# **IMDb Rating**

## **Problem Statement**
You are given the **IMDb dataset** consisting of two tables:

### **Table: IMDB**
| Column Name | Type  |
|-------------|-------|
| `movie_id`  | int   |
| `title`     | string |
| `rating`    | float  |
| `budget`    | int    |

### **Table: Genre**
| Column Name | Type  |
|-------------|-------|
| `movie_id`  | int   |
| `genre`     | string |

### **Objective**
Retrieve the **title** and **rating** of movies that meet the following conditions:
- Released in **2014** (`title` contains `'2014'`).
- Belong to a **genre starting with 'C'**.
- Had a **budget exceeding 4 Crore (40,000,000 INR).**

---

## **Approach 1: PySpark DataFrame API**
### **Steps**
1. **Initialize Spark Session**
2. **Create DataFrames for `IMDB` and `Genre` Tables**
3. **Join the DataFrames on `movie_id`**
4. **Apply Filters** (`genre LIKE 'C%'`, `title CONTAINS '2014'`, `budget > 40000000`)
5. **Select `title` and `rating` Columns**
6. **Display the Result**

### **Code**

In [9]:
from pyspark.sql import SparkSession
from pyspark.sql.functions import col

# Step 1: Initialize Spark Session
spark = SparkSession.builder.appName("IMDbMovies").getOrCreate()

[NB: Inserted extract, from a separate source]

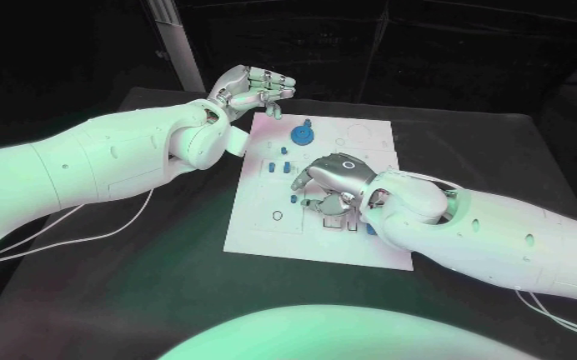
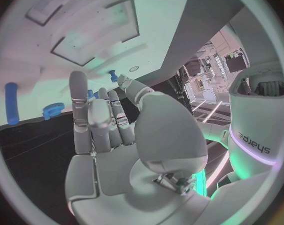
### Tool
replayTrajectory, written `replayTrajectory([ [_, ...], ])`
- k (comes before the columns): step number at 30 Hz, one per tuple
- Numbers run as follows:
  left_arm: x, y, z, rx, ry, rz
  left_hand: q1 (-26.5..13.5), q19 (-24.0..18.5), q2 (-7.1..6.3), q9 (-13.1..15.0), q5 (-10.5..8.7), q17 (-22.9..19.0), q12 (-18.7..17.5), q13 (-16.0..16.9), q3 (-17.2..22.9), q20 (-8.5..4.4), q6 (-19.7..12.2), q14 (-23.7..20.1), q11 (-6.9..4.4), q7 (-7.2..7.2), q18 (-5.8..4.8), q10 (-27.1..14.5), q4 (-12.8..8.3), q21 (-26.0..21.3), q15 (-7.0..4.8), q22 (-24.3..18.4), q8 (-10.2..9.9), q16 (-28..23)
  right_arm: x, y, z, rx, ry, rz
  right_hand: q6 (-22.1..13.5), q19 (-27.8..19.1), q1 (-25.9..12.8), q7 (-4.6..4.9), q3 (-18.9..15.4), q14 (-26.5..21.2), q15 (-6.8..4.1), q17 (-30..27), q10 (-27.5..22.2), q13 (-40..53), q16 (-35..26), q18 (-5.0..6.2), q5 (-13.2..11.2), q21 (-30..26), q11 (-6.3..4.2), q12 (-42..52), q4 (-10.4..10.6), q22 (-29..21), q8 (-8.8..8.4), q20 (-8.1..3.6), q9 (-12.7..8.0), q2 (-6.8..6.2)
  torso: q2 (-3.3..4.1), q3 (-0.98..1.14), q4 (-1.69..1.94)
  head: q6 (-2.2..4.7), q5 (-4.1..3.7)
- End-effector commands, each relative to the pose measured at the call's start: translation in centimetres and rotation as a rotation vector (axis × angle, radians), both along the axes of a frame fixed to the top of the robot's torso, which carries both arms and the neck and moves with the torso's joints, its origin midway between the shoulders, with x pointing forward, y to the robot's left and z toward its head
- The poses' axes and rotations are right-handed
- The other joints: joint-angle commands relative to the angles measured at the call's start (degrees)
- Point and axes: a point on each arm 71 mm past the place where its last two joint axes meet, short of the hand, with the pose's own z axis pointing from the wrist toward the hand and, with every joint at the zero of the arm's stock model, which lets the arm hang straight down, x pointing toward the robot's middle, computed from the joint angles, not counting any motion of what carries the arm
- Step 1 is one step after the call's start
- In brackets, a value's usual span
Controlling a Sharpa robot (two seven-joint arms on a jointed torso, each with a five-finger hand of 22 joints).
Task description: Assemble the parts on the task board
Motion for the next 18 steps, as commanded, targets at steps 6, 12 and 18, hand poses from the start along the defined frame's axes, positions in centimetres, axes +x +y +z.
replayTrajectory([
  [6, 0.1, 0.2, 0.0, -0.003, 0.005, -0.008, 0.2, -0.4, 0.07, -0.1, -0.06, -0.1, 0.3, -0.1, 0.1, 0.03, 0.1, -0.3, -0.05, 0.11, 0.77, -0.3, -0.1, -0.2, 0.02, -0.1, 0.2, -0.2, 1.3, -4.4, 2.4, 0.111, 0.040, -0.125, 0.4, 0.9, 0.0, -0.56, -1.0, 0.7, -0.20, 0.4, 1.0, -0.1, 0.7, 0.15, 0.4, 0.7, -0.36, 1.2, 0.3, 1.0, 0.05, -0.16, 0.0, 0.03, 0.00, 0.00, -0.09, 1.06, -1.16],
  [12, 0.0, 0.3, 0.0, -0.003, 0.005, -0.009, 0.2, -0.4, 0.07, -0.1, -0.06, -0.1, 0.3, -0.1, 0.1, 0.03, 0.1, -0.3, -0.05, 0.11, 0.77, -0.3, -0.1, -0.2, 0.02, -0.1, 0.2, -0.2, 2.7, -7.7, 3.4, 0.020, 0.041, -0.203, -0.8, 0.9, -0.6, -1.40, -3.3, 0.6, -0.48, -0.6, -0.6, -0.5, 0.1, 0.19, 0.7, 0.3, -0.79, 1.0, 0.8, 0.4, -0.22, -0.40, -0.2, -1.18, -0.01, 0.01, -0.10, 1.83, -1.93],
  [18, 0.0, 0.2, 0.0, -0.005, 0.005, -0.012, 0.2, -0.4, 0.07, -0.1, -0.06, -0.1, 0.3, -0.1, 0.1, 0.03, 0.1, -0.3, -0.05, 0.11, 0.77, -0.3, -0.1, -0.2, 0.02, -0.1, 0.2, -0.2, 3.5, -9.4, 3.2, -0.068, 0.041, -0.242, -1.7, 0.7, -0.5, -1.72, -6.2, 0.5, -0.53, -1.4, -2.4, -0.4, -0.3, 0.24, 0.9, -0.4, -0.89, 1.1, 1.3, -0.4, -0.14, -0.47, -0.1, -1.47, 0.06, 0.04, -0.03, 2.14, -2.43],
])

# Step 2: Create DataFrames for IMDB and Genre Tables
imdb_df = spark.read.csv("Files/csv/IMDB.csv", header=True, inferSchema=True)


genre_df = spark.read.csv("Files/csv/genre.csv", header=True, inferSchema=True)

# Step 3: Join the DataFrames on movie_id
merged_df = imdb_df.join(genre_df, "movie_id", "left")

# Step 4: Apply Filters
filtered_df = merged_df.filter(
    (col("genre").startswith("C")) & 
    (col("title").contains("2014")) & 
    (col("budget") > 40000000)
)

# Step 5: Select Required Columns
result_df = filtered_df.select("title", "rating")

# Step 6: Display the Result
result_df.show()

StatementMeta(, 4d041d27-86af-4500-a20b-df2885fca3c7, 11, Finished, Available, Finished)

+--------------------+------+
|               title|rating|
+--------------------+------+
|    Gone Girl (2014)|     8|
|Kingsman: The Sec...|     8|
+--------------------+------+



---

## **Approach 2: SQL Query in PySpark**
### **Steps**
1. **Create Spark Session**
2. **Create DataFrames for `IMDB` and `Genre` Tables**
3. **Register them as SQL Views**
4. **Write and Execute SQL Query**
5. **Display the Output**


### **Code**

In [10]:
# Step 1: Register DataFrames as SQL Views
imdb_df.createOrReplaceTempView("IMDB")
genre_df.createOrReplaceTempView("Genre")

# Step 2: Run SQL Query
sql_query = """
SELECT title, rating
FROM IMDB i
LEFT JOIN Genre g ON i.movie_id = g.movie_id
WHERE g.genre LIKE 'C%'
AND i.title LIKE '%2014%'
AND i.budget > 40000000
"""

result_sql = spark.sql(sql_query)

# Step 3: Display Output
result_sql.show()


StatementMeta(, 4d041d27-86af-4500-a20b-df2885fca3c7, 12, Finished, Available, Finished)

+--------------------+------+
|               title|rating|
+--------------------+------+
|    Gone Girl (2014)|     8|
|Kingsman: The Sec...|     8|
+--------------------+------+



---

## **Summary**
| Approach  | Method                      | Steps  |
|-----------|-----------------------------|--------|
| **Approach 1** | PySpark DataFrame API    | Uses `join()`, `filter()`, `select()` |
| **Approach 2** | SQL Query in PySpark     | Uses `LEFT JOIN`, `WHERE`, `LIKE`, and `> 40000000` |